How I Write
When I write a novel I begin with an outline. Sometimes I write it longhand on a spiral pad. When I have enough notes to constitute a story, I write a more formal outline. Nothing crazy, like Ken Follett’s 120 page outlines for his big fat novels, but not sketchy either. The outlines usually run about ten pages, tell the story, give some sense of life to the protagonists and intrigue the reader. Even though I’m the only one who sees that outline, I write it as if were writing ad copy for a huge audience. I make those words get up and walk.
Everything I write in preparation for a novel is an advertisement for the novel as well. After the outline comes the slug line, something memorable and intriguing.
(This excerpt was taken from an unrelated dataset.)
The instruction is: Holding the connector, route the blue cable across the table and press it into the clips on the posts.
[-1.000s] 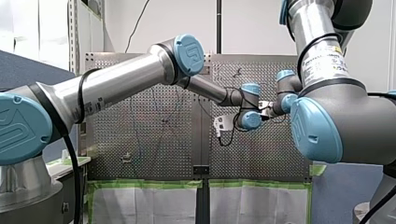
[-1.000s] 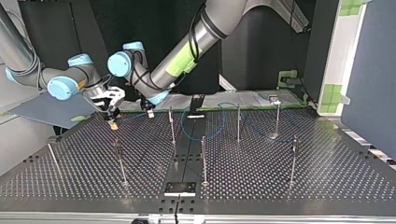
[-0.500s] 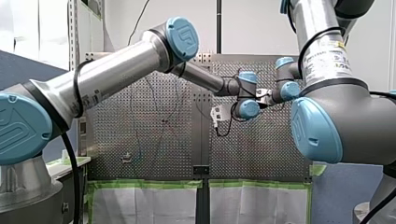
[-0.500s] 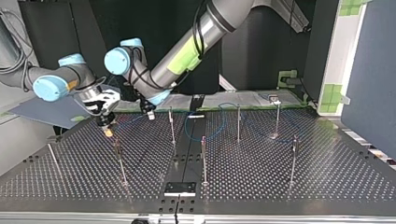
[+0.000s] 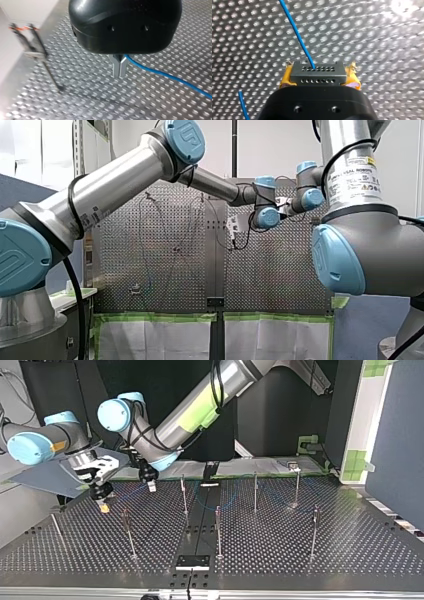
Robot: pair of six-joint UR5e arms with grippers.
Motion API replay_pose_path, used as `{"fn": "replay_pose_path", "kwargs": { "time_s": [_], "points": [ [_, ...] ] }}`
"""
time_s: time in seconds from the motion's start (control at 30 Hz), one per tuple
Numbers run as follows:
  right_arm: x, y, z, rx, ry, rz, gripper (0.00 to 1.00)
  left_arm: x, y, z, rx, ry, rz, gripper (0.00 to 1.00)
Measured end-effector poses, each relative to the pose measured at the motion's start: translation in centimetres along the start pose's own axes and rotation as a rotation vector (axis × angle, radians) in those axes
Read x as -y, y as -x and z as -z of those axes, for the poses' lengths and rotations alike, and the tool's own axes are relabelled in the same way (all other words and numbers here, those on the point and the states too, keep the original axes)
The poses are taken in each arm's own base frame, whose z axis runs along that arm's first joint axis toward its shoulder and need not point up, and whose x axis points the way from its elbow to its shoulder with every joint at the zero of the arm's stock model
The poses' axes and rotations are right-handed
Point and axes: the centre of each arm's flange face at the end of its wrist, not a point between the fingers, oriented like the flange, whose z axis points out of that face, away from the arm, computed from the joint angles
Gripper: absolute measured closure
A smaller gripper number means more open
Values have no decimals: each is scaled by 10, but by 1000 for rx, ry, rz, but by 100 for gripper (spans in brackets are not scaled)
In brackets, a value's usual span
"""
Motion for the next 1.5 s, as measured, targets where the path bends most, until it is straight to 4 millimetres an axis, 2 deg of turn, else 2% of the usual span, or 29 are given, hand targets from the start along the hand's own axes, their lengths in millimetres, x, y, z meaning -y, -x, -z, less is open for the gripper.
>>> {"fn": "replay_pose_path", "kwargs": {
  "time_s": [0.27, 0.53, 0.67, 0.8, 1.13, 1.33, 1.5],
  "points": [
    [9, -39, 16, -65, -5, -32, 100, 8, 54, 7, 48, -18, 33, 100],
    [23, -84, 35, -140, -19, -25, 100, 13, 123, 4, 124, -45, 97, 100],
    [28, -99, 42, -170, -24, -11, 100, 9, 147, -1, 147, -63, 113, 100],
    [29, -103, 44, -178, -25, -7, 100, 4, 148, -7, 148, -74, 108, 100],
    [27, -100, 42, -174, -23, -9, 100, -13, 113, -28, 126, -79, 89, 100],
    [25, -93, 38, -161, -23, -16, 100, -22, 92, -30, 97, -105, 56, 100],
    [22, -86, 34, -149, -21, -22, 100, -20, 88, -30, 93, -142, 58, 100]
  ]
}}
When people ask me what it’s about, I’m ready: Wagon Train in space. Nazi biker zombies. That tells you little about the characters but resonates with all that pop culture junk in the attic to provoke the desired reaction. “I’m interested!”
Next they will say, “Tell me more.”
Helmet Head. He was just a rumor to the “one-percenters”—a monstrous motorcyclist dressed all in black who rode the back roads of Little Egypt cutting off the heads of other bikers with a samurai sword. But on one terrible stormy night, Deputy Pete Fagan discovers that Helmet Head is all too real—and consumed with a fury that won’t be satisfied until his demonic sword drinks its fill.
I buy a big spiral pad and write the novel’s name on the cover. I keep this pad with me and make notes as I think of them, which is often not at home or in the middle of the night. Sometimes these are technical details, like some piece of hardware I want to use. Sometimes they’re just phrases.
I make each chapter between 1000 and 2000 words, and try to end them with a hook. I’m shooting for about 80,000 because that’s the length of the novels I like to read. I constantly revise as I go along, hopscotching all over the manuscript. When I finish, I go on to the next one.